Using Django Check Constraints to Limit A Model to a Single Instance

2021-02-04 A most singular unicorn.

Yet another use case for creating a database constraint with Django’s CheckConstraint class.

Sometimes it’s useful to have a model with only have one instance in the database, sometimes known as a singleton. This is useful for storing a small amount of structured data that we want to share between all our project’s processes.

For example, imagine a remote API that we authenticate with using a temporary access token. We have the username and password for the API in our Django settings, and use those to get a temporary access token. We then need to store that temporary access token for all operations with that API, and refresh it when it nears its expiry time. And for security reasons, we are only allowed to store the current access token.

We can store the token and its expiry in a model like this:

from django.db import models


class RemoteAPIAccount(models.Model):
    access_token = models.CharField(max_length=120)
    access_token_expires = models.DateTimeField()

This model has the right fields for holding the token, but it can also have many instances of it in our database.

We can write code that always uses a single instance by always the model through get_or_create() or update_or_create(), and passing all field values through defaults. For example:

In [1]: import datetime as dt

In [2]: from django.utils import timezone

In [3]: from example.core.models import *

In [4]: RemoteAPIAccount.objects.update_or_create(defaults={"access_token": "some-token", "access_token_expires": timezone.now() + dt.timedelta(hours=12)})
Out[4]: (<RemoteAPIAccount: RemoteAPIAccount object (1)>, True)

In [5]: RemoteAPIAccount.objects.update_or_create(defaults={"access_token": "some-new-token", "access_token_expires": timezone.now() + dt.timedelta(hours=12)})
Out[5]: (<RemoteAPIAccount: RemoteAPIAccount object (1)>, False)

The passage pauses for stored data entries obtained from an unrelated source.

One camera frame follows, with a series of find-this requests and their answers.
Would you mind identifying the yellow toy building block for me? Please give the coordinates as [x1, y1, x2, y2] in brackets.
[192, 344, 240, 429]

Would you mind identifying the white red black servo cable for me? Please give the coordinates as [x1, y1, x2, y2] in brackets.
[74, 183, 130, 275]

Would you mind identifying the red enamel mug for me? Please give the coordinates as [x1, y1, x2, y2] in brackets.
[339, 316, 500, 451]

But if any process ever creates a second instance, such as an accidental creation on the admin, that code will raise a MultipleObjectsReturned exception:

In [13]: RemoteAPIAccount.objects.update_or_create(defaults={"access_token": "some-even-newer-token", "access_token_expires": timezone.now() + dt.timedelta(hours=12)})
---------------------------------------------------------------------------
MultipleObjectsReturned                   Traceback (most recent call last)
<ipython-input-13-34853e05e383> in <module>
----> 1 RemoteAPIAccount.objects.update_or_create(defaults={"access_token": "some-even-newer-token", "access_token_expires": timezone.now() + dt.timedelta(hours=12)})

...

MultipleObjectsReturned: get() returned more than one RemoteAPIAccount -- it returned 3!

How ever careful we are in our code, it’s better if we disallow this from ever happening. We can do that by adding a constraint that limits the model to exactly one instance.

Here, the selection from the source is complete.